Last night I decided to check for hot pixels on my sensor, and I found 2. . Took a pic in complete darkness with 30 sec exposure. The camera automatically chose ISO 100. I was in shutter speed priority mode. 

Anyways, I took 5 images and I found 2 consistent red spots on the same 2 locations. Is it called hot pixels? How to GET RID of them? Is it something normal that is found normally on most camera sensors?


----------



## neuroanatomist (Jul 17, 2013)

With a the lens removed and the body cap in place, or with lens mounted and the lens cap on, start a manual cleaning and let the camera sit for ~30 seconds, then power it off. That should 'remap' those hot pixels.


----------



## play (Jul 23, 2013)

I did sensor cleaning but those 3 spots are still there. Is this phenomenon normal or should I return the camera to Amazon or Canon for replacement?


----------



## play (Aug 14, 2013)

neuroanatomist said:


> With a the lens removed and the body cap in place, or with lens mounted and the lens cap on, start a manual cleaning and let the camera sit for ~30 seconds, then power it off.
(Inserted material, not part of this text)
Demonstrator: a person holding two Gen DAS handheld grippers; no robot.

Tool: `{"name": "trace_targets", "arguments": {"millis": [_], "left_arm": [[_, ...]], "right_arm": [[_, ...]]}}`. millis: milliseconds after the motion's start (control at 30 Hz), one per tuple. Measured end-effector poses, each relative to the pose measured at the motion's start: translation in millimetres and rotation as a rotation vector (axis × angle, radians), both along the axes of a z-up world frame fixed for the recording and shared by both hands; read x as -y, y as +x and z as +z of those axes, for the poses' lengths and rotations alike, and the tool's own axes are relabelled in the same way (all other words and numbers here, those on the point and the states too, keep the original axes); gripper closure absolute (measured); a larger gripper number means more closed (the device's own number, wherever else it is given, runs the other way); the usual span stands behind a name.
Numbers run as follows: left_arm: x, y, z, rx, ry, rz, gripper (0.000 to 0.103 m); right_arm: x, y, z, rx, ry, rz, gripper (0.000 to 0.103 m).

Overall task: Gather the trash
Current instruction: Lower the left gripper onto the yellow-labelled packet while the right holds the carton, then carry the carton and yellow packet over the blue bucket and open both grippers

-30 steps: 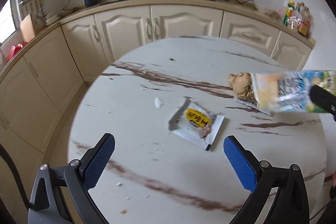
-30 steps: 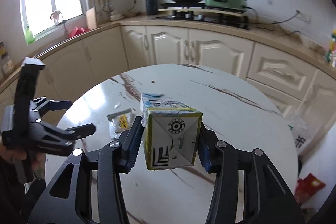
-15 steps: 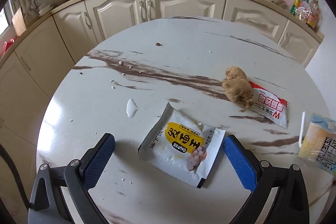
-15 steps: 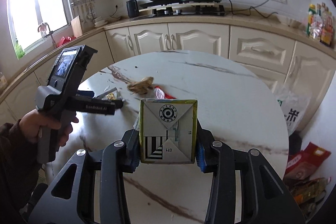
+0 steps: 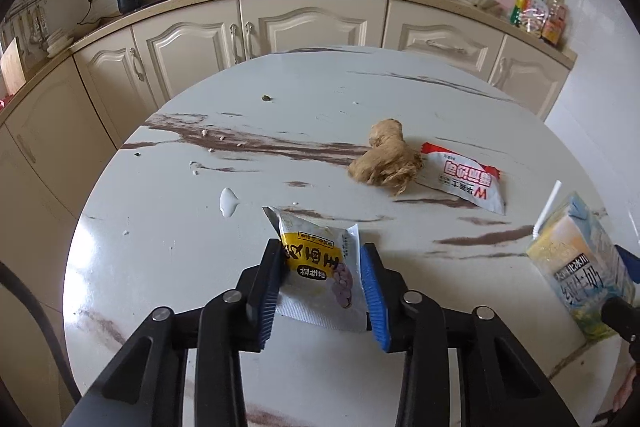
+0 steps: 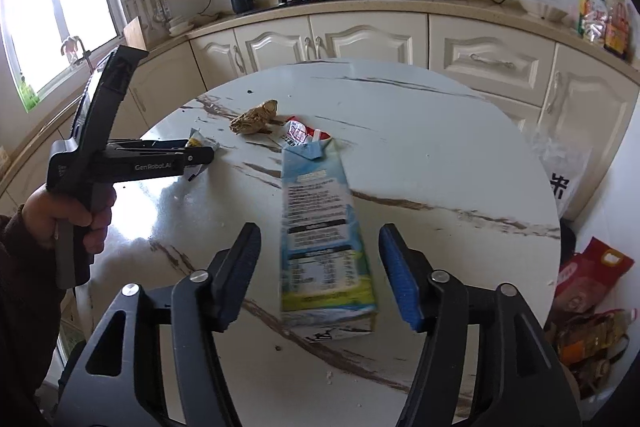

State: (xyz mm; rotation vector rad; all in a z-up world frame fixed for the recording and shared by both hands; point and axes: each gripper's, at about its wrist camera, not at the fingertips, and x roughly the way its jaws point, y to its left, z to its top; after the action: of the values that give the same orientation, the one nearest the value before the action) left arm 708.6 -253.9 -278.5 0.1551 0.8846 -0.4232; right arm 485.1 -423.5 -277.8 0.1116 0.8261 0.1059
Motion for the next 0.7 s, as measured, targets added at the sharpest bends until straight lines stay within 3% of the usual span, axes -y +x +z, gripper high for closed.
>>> {"name": "trace_targets", "arguments": {"millis": [100, 267, 333, 700], "left_arm": [[-12.5, -10.0, 5.7, -0.008, -0.025, -0.016, 0.083], [-37.8, -28.9, 15.0, -0.033, -0.090, -0.020, 0.087], [-43.9, -38.0, 17.8, -0.035, -0.119, -0.023, 0.087], [-75.0, -101.0, 55.7, -0.019, -0.256, -0.066, 0.088]], "right_arm": [[-3.9, 5.8, -6.3, -0.031, -0.008, 0.005, 0.038], [-8.1, 13.5, -14.2, -0.066, -0.023, 0.010, 0.040], [-7.6, 18.0, -18.2, -0.086, -0.039, 0.011, 0.063], [-10.1, 4.8, -4.1, -0.053, 0.001, -0.007, 0.064]]}}
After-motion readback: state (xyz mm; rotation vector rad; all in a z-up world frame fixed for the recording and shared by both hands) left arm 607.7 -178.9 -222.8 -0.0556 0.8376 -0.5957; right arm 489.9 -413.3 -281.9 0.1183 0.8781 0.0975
That should 'remap' those hot pixels.



http://support-sg.canon-asia.com/contents/SG/EN/8200780900.html

T2i tutorial for manual clean. Strange thing about EOS M is, it does not have "Clean Manually" option like most Canon DSLRs have. See the image in step 4-2, how the "Clean Manually" option is available. For EOS M, I tried "Clean now" option, but did not help at all. Shame on Canon for forgetting to include "clean manually" option for EOS M.


----------



## markr041 (Aug 14, 2013)

play said:


> neuroanatomist said:
> 
> 
> > With a the lens removed and the body cap in place, or with lens mounted and the lens cap on, start a manual cleaning and let the camera sit for ~30 seconds, then power it off. That should 'remap' those hot pixels.
> ...


The instructions in the EOS M manual are EXACTLY the same as for the T2i tutorial. The 'Manual Cleaning' option is also described in the manual for the EOS M. Shame on you for providing a misleading statement


----------



## MrFotoFool (Aug 14, 2013)

I thought hot or dead pixels are ones that had burned out and are no longer usable. Are you telling me there is a way to clean the camera to bring them back to life???
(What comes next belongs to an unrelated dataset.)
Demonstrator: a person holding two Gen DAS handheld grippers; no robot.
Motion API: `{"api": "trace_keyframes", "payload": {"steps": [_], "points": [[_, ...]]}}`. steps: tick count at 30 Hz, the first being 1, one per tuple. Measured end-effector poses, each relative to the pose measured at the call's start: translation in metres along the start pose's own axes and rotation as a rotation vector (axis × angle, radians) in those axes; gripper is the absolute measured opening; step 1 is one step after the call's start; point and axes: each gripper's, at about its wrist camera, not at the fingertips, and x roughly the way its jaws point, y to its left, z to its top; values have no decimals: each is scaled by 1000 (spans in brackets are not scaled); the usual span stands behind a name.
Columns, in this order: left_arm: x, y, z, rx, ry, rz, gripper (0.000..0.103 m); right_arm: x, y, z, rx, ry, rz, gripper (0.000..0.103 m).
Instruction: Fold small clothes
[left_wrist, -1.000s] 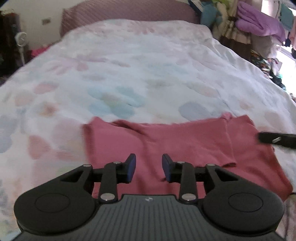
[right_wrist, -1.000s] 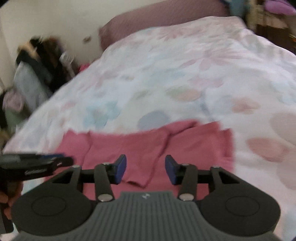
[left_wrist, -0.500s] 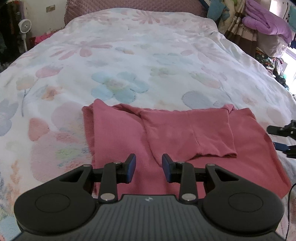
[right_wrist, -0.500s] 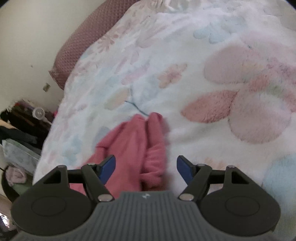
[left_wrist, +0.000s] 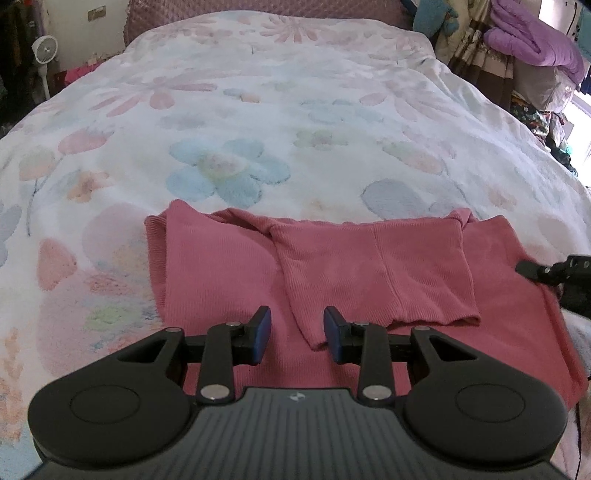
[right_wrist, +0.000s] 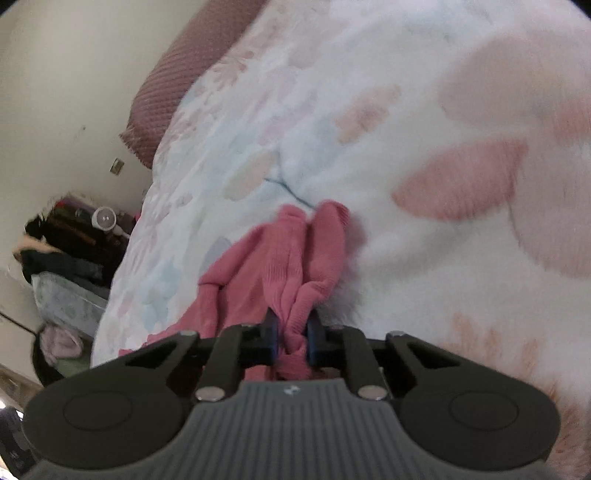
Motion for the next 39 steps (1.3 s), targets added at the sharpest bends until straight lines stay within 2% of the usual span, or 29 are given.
{"api": "trace_keyframes", "payload": {"steps": [4, 12, 15, 21, 27, 32, 36, 39], "points": [[-9, 10, 2, -14, -22, 9, 40, -13, 42, 3, -101, -38, -13, 7], [-35, 47, 2, -82, -76, 21, 40, -13, 162, -12, -365, -66, -91, 7], [-41, 63, 1, -102, -85, 27, 42, 5, 201, -25, -409, -45, -83, 7], [-46, 96, -4, -135, -83, 41, 42, 65, 261, -63, -486, 62, -54, 7], [-47, 121, -13, -191, -79, 48, 43, 131, 294, -111, -592, 217, -64, 7], [-47, 130, -20, -214, -72, 45, 46, 161, 307, -136, -654, 281, -68, 8], [-52, 132, -23, -229, -73, 47, 46, 160, 313, -141, -669, 307, -42, 25], [-63, 130, -24, -232, -71, 46, 46, 142, 322, -139, -669, 318, 7, 30]]}}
I have some on my 5Dmk2, but only notice them when shooting very high ISO.


----------



## play (Aug 14, 2013)

markr041 said:


> play said:
> 
> 
> > neuroanatomist said:
> ...



Shame on you for not checking the menu on an actual EOS M. If you did, you will know what I'm talking about. EOS M menu do not have "Clean Manually" option at all. There is "Clean Now" option, but that's about it. All the Canon DSLRs have 3 options under sensor clean menu. EOS M has only 2.


----------